The Beauty Outside My Window

Outside my window there are gorgeous white clouds strewn about like cotton balls, slowly (at least from my perspective) moving across the sky with the current of the wind. The sun casts shadows of these clouds on the trees below, leaving large swaths of a darker forest green across the city. Cars race by on the street below, a major thoroughfare that passes a Boston Pizza. I can make out people sitting on the patio, though I cannot tell if they are happily engaged in conversation or suffering the debilitating pains of food poisoning from this height. The sky is a light blue, the sort of shade that teenage girls use for eye shadow before they learn how stupid it looks on them.

All of this impresses me. The diversity of living things outside my window amazes me, knowing that we all come from the same origins. I am left with nothing but sheer wonder and joy at the world outside of my window. I have at least a working knowledge of the intricate process that has led us to this point, but that hardly dulls my sense of awe at how this all works out. Everything is in motion. The atmosphere roils in it’s currents, shaking the trees. A crow leaves his perch in search of food, probably mostly consisting of scraps pilfered from the restaurant below. The cars at the intersection move in a throbbing, arterial sort of fashion. The people go about their business, and within them, the countless microorganisms we never even consider go about their business. Even when we rest, an unknown number of incredible processes are at work within us. No one on earth will ever fathom all of these things, from the currents in the sky to the processes at work inside us. The best any one of us can hope for is a glimpse of understanding at the interconnectedness of life on this planet.

I find it frustrating that it is assumed I cannot find wonder and mystery in all of this. Yes, I am an atheist, and I do not have the blanket of God’s Plan to wrap it all up in. But I am far more moved now as I learn more and more about the workings of the world around me by the beauty, simplicity, and complexity of life than I ever was as a believer who chalked it all up to God.

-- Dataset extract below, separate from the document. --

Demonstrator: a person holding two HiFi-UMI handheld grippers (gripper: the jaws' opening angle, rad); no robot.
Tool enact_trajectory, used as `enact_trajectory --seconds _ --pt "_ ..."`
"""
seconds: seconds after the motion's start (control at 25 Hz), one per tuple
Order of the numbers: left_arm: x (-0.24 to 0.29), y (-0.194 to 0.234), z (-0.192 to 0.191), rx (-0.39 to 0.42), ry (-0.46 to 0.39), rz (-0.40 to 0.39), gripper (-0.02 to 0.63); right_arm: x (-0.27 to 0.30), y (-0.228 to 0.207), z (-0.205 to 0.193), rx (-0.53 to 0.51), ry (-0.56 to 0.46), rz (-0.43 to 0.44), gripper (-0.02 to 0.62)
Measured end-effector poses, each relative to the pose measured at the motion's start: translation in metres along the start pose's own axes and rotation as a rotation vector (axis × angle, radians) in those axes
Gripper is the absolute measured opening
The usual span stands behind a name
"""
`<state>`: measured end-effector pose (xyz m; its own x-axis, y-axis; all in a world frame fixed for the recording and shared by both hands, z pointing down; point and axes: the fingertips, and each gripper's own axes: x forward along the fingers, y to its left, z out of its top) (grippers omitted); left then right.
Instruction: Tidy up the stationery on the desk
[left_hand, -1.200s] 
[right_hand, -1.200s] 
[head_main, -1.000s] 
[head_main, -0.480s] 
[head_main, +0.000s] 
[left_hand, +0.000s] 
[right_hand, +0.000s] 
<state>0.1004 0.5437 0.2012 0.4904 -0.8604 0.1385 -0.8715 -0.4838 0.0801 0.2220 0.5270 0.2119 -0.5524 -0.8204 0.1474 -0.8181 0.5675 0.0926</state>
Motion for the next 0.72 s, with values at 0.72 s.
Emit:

God doesn’t involve mystery, God is a simple explanation. When God is the answer, there is no need to understand. Why does the cloud move in the sky? Because God wants it that way. Why does each cell within our body contain DNA? Because God wants it that way. There is no need to dig further. A mystery is a puzzle to be solved. It may never be solved, or it may be beyond my ability to solve, but that hardly means it can’t be looked at in further detail. The original Meddling Kids were the gang from Scooby Doo. When they saw a mystery, there was almost always an accepted blanket answer for the root cause, usually pirate ghosts or something similar. But when they saw a mystery, they dug deeper, and they found that it was old Mr. Jenkins, the groundskeeper at the amusement park who had been behind everything. The lack of any real pirate ghosts didn’t make the mystery any less enjoyable to solve.

I often wonder if those who claim that atheists are unable to enjoy the mystery of the world or incapable of having morality or any of the other ridiculous generalizations have ever actually spoken with an atheist. Oh, I’m sure they’ve talked to them, but speaking with and talking to are two very different things.

Let me say now for the record that I, as an atheist, think the world is an incredibly beautiful and mysterious place, and I am thankful for my place in it. I am not thankful to a Creator, and I am not thankful to the laws of physics or the theory of evolution. I am thankful to my parents for having me, raising me well, and teaching me all I would need to know to make it in the world.